Au sommet de l’Etat koweïtien, le rajeunissement n’est pas à l’ordre du jour et le changement probablement non plus. Après l’annonce, mardi 29 septembre, du décès de l’émir Sabah Al-Ahmad Al-Sabah, qui régnait sur la pétromonarchie depuis 2006 et s’est éteint à l’âge de 91 ans, dans l’hôpital du Minnesota (nord des Etats-Unis) où il était traité depuis juillet, c’est le prince héritier, son demi-frère Nawaf Al-Ahmed Al-Sabah, âgé de 83 ans, qui a été intronisé.

Le nouveau monarque, vieux routier de la politique koweïtienne, qui était ministre de la défense lors de l’invasion irakienne de 1990, a prêté serment mercredi, devant le Parlement, institution-clé de l’émirat, qui jouit du système politique le plus ouvert de la péninsule arabique. Le visage couvert d’un masque anti-coronavirus, le cheikh Nawaf s’est engagé à poursuivre l’œuvre de son prédécesseur, infatigable médiateur, attaché à l’unité du Golfe et du monde arabe.

Les funérailles du défunt, dont la dépouille a été rapatriée par avion des Etats-Unis, se sont déroulées le même jour, dans une mosquée de la capitale, Koweït, en cercle restreint, du fait des mesures de lutte contre l’épidémie de Covid-19. Alors que les dignitaires autorisés à participer à la prière se prosternaient, le nouvel émir est demeuré assis sur un fauteuil, le signe d’une santé probablement fragile. Seuls deux responsables étrangers ont participé à la cérémonie, l’émir du Qatar, Tamim Ben Hamad Al-Thani, et le ministre de l’intérieur des Emirats arabes unis (EAU), Saïf Ben Zayed Al-Nahyan.

Guerre froide entre monarchies

La présence de représentants de ces deux Etats, qui sont à couteaux tirés depuis plus de trois ans, atteste de l’aura dont jouissait le cheikh Sabah. Ministre des affaires étrangères de son pays pendant quatre décennies, il fut un pôle de stabilité dans une région pleine de turbulences, toujours prêt à désamorcer les crises et à collecter de l’aide humanitaire pour ses frères arabes. Aussi bien l’Iran que l’Arabie saoudite, les deux puissances en lutte pour la suprématie au Proche-Orient ont d’ailleurs salué la mémoire du vieux sage du Golfe.

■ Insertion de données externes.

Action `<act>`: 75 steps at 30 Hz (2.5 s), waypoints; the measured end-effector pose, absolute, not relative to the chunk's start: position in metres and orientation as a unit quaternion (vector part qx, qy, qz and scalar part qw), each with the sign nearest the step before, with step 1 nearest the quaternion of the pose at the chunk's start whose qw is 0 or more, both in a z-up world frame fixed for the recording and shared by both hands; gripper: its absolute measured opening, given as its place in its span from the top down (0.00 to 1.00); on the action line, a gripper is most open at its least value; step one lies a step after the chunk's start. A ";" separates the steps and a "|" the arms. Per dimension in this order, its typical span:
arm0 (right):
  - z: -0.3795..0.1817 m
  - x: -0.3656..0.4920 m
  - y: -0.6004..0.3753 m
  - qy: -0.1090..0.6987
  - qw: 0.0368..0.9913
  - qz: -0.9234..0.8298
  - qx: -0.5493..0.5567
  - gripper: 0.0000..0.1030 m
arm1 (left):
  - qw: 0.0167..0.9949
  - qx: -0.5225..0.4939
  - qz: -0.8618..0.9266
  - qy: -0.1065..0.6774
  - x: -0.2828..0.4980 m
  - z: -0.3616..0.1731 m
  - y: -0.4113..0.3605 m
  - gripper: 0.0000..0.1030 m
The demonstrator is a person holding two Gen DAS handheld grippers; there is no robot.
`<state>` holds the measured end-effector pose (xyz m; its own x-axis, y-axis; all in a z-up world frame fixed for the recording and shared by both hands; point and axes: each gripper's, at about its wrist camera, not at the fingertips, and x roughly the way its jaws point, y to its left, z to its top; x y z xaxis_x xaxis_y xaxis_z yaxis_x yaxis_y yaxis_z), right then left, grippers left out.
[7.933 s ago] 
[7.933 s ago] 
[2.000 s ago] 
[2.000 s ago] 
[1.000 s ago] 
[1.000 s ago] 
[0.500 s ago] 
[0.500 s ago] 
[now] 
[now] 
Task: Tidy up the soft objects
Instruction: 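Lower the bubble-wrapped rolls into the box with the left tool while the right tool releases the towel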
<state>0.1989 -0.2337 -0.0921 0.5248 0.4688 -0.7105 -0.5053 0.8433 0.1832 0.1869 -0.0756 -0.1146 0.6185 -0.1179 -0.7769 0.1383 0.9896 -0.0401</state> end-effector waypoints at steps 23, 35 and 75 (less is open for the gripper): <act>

Compte tenu de son âge, de sa proximité avec le défunt et du poids du Parlement dans le processus de décision koweïtien, il est fort peu probable que cheikh Nawaf dévie de cette ligne très consensuelle. Durant l’hospitalisation de Sabah, celui qui était encore prince héritier a fait parvenir un message écrit à l’émir qatari. L’initiative a été interprétée comme le signe de sa volonté de rester neutre dans la guerre froide qui déchire les monarchies de la péninsule, voire de réactiver les efforts de médiation de son aîné.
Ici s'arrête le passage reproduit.